Царица любила ближние дачи, куда частенько заявлялась в сопровождении большого количества челяди. Три сотни сенных девушек и боярышень ехали верхом на широкогрудых жеребцах, помахивая весело плетеными нагайками, а по бокам государыню берегла суровая стража, которая спешила закричать на всякого нерадивого:
– Куда лезешь?! Ядрит твою!.. Государыня едет! С дороги, холопы! Государыня Мария Темрюковна едет!

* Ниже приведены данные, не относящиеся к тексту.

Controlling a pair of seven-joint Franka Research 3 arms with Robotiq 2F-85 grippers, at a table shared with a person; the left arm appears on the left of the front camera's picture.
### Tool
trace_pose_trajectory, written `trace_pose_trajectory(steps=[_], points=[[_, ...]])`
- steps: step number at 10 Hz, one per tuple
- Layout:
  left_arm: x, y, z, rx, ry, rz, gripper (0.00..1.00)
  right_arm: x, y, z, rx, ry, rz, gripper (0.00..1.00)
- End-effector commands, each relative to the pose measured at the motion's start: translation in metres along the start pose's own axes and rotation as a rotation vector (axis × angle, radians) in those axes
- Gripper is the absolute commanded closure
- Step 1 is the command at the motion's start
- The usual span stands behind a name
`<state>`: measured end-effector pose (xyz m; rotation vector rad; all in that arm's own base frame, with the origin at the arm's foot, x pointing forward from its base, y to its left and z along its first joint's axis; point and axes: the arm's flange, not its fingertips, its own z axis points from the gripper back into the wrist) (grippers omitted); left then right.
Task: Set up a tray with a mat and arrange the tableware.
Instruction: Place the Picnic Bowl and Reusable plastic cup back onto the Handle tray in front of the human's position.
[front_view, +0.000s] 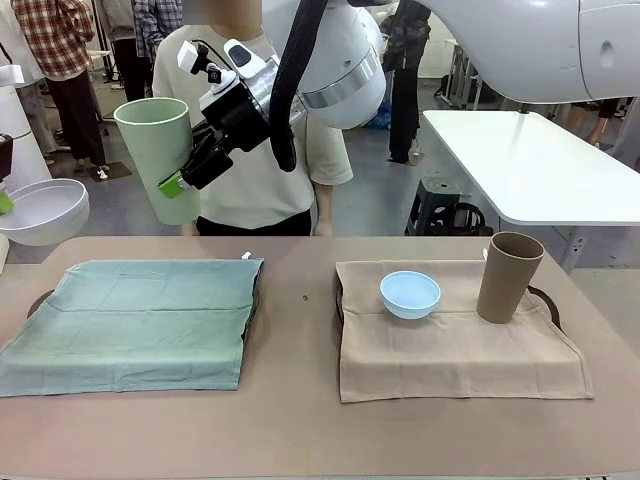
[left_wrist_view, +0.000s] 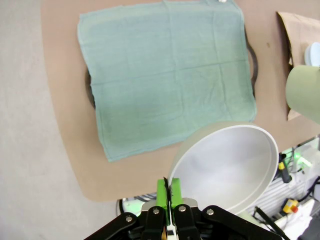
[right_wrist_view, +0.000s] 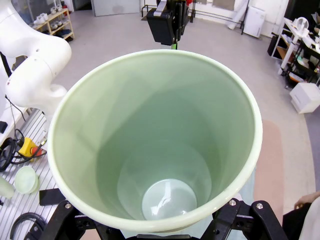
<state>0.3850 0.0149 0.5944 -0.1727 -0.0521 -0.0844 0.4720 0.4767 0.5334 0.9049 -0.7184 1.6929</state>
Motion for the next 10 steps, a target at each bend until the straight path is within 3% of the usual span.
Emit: trace_pose_trajectory(steps=[1, 2, 8, 10], points=[[0.0, 0.0, 0.001, 0.001, -0.004, 0.002, 1.0, 0.001, 0.002, 0.001, -0.005, 0.006, -0.001, 1.0], [0.0, 0.0, 0.0, 0.0, 0.0, 0.0, 0.97, 0.0, 0.0, 0.0, 0.0, 0.0, 0.0, 0.16], [0.033, 0.031, -0.107, 0.043, 0.015, 0.011, 0.97, -0.105, -0.002, -0.079, 0.082, -0.079, -0.045, 0.16], [0.044, 0.034, -0.129, 0.086, -0.01, 0.038, 0.97, -0.123, -0.001, -0.099, 0.099, -0.069, -0.059, 0.16]])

Колымаги, ведомые проворными извозчиками, живо спускались на обочину, освобождали дорогу многочисленной страже, которая своим грозным видом больше напоминала военный отряд, чем дворовую челядь. Мария Темрюковна, не стесняясь посторонних глаз, жалась к конюшему так крепко, как поступает бедовая девка на позднем гулянье. Иван Федоров обнимал царицу за плечи, и стоявшая рядом стража была уверена в том, что конюший не ограничивается пухловатыми плечами царицы, а при случае запускает руку в более сокровенные места.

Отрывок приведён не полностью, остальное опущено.